The following is a compilation of some known events involving nuclear devices and facilities under U.S. jurisdiction. The production and use of nuclear materials has created a lasting legacy; for example, In the words of the U.S. Department of Energy's 2000 Federal budget:

The nuclear weapons complex generated waste, pollution, and contamination that pose unique problems, including unprecedented volumes of contaminated soil and water, radiological hazards from special nuclear material, and a vast number of contaminated structures. Factories, laboratories, and thousands of square miles of land were devoted to producing tens of thousands of nuclear weapons. Much of this is largely maintained, decommissioned, managed, and remediated by the EM [Environmental Management] program, which is sometimes referred to as the "cleanup program." EM's responsibilities include facilities and sites in 30 states and one territory, and occupy an area equal to that of Rhode Island and Delaware combined - or about 2.1 million acres.

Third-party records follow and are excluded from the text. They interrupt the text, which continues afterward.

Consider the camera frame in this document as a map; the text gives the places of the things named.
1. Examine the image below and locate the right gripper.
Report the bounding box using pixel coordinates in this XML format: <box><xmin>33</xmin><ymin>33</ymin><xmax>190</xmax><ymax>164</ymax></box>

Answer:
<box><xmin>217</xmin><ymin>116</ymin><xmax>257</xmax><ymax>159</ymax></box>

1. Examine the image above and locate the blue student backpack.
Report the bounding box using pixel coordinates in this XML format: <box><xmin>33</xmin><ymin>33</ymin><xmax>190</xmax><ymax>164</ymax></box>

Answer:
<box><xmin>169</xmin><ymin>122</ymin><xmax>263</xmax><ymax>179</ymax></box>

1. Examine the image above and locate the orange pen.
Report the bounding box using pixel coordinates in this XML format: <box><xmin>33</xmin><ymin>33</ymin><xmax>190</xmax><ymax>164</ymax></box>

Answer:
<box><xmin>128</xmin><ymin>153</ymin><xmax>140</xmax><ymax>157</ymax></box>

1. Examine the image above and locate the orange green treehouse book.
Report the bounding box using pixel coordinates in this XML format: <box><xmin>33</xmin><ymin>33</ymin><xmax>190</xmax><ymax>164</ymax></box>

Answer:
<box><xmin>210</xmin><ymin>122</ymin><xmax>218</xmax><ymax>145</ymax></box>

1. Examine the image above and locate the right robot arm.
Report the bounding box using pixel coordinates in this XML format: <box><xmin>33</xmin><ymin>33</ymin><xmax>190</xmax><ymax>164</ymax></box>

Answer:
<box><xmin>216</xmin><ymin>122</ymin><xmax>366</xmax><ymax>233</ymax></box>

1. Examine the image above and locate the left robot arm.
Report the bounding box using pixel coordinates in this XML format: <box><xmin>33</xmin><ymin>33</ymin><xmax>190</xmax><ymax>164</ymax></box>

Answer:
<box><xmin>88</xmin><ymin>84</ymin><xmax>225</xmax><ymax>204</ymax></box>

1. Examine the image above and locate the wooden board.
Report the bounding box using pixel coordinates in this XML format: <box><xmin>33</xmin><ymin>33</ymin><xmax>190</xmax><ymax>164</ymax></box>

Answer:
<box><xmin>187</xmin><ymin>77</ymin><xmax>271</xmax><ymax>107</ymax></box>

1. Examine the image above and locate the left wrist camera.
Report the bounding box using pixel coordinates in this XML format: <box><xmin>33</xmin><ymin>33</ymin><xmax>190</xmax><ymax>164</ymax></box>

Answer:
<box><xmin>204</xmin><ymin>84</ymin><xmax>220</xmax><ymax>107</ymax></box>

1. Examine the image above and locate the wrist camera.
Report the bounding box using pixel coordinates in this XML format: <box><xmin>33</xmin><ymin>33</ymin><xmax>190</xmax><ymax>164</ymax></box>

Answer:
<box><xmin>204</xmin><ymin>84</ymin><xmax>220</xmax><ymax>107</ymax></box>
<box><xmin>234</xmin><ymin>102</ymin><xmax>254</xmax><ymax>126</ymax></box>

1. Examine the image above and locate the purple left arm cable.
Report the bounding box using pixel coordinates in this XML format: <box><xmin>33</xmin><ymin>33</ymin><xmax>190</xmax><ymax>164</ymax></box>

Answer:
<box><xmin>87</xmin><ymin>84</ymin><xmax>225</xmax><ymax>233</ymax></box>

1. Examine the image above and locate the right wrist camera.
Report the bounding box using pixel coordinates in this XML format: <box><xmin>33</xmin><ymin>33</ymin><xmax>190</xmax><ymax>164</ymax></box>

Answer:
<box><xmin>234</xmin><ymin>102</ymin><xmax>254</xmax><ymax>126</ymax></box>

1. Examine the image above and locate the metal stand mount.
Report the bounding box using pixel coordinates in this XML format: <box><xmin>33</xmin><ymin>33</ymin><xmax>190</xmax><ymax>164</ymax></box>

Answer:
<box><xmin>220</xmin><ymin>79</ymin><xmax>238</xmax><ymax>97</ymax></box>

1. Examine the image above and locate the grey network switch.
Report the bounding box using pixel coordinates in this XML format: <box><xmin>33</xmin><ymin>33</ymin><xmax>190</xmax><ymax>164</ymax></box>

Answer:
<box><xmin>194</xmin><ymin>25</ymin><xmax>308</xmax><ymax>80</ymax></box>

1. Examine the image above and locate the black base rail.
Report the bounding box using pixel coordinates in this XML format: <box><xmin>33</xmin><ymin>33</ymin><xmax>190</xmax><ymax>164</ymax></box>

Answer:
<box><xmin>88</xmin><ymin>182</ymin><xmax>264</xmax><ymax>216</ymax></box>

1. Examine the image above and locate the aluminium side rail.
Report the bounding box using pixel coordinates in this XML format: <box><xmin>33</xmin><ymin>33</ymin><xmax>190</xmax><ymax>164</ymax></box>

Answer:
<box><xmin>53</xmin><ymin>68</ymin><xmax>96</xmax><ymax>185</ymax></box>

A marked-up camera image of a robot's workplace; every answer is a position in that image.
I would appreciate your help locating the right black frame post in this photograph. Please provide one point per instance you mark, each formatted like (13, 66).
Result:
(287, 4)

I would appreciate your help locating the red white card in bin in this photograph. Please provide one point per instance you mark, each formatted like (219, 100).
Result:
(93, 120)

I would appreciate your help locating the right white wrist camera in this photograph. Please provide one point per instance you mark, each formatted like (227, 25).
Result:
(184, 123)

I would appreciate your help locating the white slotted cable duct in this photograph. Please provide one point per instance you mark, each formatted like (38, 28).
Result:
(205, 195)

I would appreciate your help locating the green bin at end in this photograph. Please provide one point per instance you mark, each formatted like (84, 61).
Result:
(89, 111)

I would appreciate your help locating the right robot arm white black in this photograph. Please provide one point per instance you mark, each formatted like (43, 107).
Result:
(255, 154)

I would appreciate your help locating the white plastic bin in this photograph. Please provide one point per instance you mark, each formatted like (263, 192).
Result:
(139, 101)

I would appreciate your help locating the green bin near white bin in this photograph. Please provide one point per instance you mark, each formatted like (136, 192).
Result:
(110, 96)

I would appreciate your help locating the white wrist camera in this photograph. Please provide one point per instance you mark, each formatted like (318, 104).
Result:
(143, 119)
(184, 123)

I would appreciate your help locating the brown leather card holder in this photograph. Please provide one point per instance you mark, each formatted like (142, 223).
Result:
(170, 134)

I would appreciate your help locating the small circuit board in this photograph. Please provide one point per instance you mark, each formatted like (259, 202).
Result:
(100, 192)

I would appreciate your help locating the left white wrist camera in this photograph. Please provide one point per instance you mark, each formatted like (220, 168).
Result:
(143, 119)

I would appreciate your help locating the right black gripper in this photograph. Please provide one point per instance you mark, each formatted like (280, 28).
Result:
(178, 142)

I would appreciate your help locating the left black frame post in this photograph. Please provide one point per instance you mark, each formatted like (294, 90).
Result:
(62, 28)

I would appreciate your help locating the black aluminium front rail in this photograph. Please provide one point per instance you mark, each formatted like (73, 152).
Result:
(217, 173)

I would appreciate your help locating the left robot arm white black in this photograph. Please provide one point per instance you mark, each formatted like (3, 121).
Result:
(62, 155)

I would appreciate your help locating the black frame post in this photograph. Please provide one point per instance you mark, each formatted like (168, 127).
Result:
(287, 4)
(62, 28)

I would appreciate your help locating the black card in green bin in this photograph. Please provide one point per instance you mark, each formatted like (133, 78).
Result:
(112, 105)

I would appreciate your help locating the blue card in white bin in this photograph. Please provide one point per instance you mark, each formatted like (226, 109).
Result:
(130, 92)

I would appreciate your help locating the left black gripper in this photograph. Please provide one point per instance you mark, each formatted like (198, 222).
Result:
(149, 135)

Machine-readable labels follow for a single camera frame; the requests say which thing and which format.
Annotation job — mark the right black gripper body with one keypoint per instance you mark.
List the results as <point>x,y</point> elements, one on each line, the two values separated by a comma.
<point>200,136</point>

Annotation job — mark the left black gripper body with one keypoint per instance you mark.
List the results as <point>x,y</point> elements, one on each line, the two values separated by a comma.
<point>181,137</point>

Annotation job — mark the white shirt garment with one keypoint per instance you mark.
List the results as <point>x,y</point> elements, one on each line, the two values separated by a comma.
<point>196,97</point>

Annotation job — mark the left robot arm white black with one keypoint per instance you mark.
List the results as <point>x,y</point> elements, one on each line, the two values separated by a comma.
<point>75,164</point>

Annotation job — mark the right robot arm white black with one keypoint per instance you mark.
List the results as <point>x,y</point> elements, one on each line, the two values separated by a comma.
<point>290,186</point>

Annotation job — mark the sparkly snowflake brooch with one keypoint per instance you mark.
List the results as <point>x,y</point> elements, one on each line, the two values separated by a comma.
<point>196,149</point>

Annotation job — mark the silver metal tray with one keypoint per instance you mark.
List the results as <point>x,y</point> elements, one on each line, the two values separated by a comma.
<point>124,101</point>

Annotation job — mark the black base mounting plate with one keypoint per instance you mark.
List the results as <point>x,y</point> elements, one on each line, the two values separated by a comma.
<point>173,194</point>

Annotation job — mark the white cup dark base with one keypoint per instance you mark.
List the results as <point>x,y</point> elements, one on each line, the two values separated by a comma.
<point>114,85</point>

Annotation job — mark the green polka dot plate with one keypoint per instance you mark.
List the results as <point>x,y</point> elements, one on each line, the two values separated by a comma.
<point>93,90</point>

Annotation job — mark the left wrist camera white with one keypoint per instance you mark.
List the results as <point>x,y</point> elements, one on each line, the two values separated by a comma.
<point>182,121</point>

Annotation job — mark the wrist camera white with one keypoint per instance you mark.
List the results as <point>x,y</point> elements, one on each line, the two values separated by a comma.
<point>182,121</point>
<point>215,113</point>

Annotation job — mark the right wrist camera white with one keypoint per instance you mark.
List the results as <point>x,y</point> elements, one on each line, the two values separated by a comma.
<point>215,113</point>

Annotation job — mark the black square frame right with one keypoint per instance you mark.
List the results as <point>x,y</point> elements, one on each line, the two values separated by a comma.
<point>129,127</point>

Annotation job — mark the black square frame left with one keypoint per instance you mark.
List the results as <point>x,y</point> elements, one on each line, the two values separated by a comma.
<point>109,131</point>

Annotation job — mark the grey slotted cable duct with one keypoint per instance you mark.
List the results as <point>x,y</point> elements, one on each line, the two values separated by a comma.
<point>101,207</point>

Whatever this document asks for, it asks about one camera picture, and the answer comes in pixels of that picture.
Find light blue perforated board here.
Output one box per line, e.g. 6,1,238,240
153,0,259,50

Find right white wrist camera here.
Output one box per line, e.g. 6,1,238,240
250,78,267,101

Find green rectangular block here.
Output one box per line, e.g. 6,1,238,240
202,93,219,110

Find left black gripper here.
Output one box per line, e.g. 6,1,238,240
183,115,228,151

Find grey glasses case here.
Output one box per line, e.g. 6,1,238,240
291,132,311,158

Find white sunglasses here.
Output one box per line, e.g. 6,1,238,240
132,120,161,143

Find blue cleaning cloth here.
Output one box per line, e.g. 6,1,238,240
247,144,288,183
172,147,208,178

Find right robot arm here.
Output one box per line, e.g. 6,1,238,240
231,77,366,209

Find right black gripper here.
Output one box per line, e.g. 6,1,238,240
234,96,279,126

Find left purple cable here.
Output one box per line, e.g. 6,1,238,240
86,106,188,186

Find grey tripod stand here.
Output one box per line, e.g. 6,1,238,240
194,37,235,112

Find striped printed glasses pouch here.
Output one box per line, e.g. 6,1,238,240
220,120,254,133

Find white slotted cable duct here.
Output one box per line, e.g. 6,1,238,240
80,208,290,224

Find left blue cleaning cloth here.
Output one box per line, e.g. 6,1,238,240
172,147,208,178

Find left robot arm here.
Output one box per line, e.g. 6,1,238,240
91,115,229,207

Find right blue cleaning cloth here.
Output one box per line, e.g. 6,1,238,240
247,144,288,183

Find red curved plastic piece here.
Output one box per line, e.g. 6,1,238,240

Also note that on 23 October 1999 directors of the Radiation and Public Health Project released a report which found that the cancer-causing radioisotope Strontium-90 had been found in the teeth of children born in the 1980's at levels equal to those of the middle 1950's, when the U.S. and the former Soviet Union were conducting routine above-ground bomb tests.

The elevated levels were attributed to accidents such as those at Three Mile Island (in 1979) and Chernobyl (in 1986), with contributions from ongoing releases at other nuclear reactors. Dr. Ernest Sternglass, Professor Emeritus of Radiological Physics at the University of Pittsburgh School of Medicine, noted, "Strontium-90 is a known carcinogen and a marker for other shorter-lived fission products and simply should not be present at all in our children’s teeth."
• Government Accountability Project's Nuclear Oversight page: http://www.whistleblower.org/template/page.cfm?page_id=10
• Radioactive America: www.cdi.org/adm/1341/
• Nuclear Information Resource Service: www.nirs.org
• U.S. Nuclear Weapons Accidents: http://www.cdi.org/issues/nukeaccidents/accidents.htm
If you can document items which i've yet to include, or have corrections or comments regarding this page, please send them to me!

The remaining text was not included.